» **DATA FOR ANALYSIS**
--*--

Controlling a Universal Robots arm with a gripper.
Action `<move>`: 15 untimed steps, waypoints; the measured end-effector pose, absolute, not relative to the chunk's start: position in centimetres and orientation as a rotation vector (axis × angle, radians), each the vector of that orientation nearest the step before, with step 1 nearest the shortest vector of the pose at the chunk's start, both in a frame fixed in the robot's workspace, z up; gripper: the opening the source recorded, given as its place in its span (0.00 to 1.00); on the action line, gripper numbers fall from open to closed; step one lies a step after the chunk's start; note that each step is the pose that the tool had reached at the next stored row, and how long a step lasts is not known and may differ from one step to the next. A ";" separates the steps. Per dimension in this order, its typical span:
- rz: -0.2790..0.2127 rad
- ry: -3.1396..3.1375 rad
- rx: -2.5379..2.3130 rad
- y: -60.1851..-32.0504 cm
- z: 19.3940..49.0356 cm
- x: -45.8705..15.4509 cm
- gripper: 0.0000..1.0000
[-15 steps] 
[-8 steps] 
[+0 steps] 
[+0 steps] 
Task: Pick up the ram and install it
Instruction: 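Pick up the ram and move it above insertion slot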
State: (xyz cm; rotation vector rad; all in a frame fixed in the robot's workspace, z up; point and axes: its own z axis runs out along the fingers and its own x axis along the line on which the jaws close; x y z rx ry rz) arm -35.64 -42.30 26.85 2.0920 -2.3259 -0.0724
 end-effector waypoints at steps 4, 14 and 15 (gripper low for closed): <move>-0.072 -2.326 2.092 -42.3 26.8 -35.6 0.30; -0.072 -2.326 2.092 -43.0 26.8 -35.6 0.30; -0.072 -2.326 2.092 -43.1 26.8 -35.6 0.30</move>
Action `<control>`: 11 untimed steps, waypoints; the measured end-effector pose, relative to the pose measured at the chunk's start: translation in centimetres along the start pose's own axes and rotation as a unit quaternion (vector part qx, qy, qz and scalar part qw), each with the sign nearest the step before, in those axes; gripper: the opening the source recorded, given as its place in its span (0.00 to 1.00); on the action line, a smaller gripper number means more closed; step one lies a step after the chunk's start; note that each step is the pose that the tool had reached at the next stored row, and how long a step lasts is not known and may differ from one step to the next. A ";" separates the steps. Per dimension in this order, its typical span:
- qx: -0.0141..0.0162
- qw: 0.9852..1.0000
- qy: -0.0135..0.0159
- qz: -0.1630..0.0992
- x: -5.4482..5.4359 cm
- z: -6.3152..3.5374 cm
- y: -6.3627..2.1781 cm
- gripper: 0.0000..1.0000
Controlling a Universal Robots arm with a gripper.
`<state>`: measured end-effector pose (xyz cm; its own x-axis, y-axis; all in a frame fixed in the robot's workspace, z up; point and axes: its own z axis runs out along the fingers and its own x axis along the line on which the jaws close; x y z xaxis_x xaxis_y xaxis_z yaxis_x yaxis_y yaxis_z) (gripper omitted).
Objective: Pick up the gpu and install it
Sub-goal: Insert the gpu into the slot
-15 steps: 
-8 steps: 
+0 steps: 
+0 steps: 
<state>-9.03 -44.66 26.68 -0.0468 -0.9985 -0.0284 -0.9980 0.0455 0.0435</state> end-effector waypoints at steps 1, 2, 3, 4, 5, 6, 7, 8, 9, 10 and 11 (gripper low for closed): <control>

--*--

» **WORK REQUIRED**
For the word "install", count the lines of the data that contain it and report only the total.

» **TASK OUTPUT**
2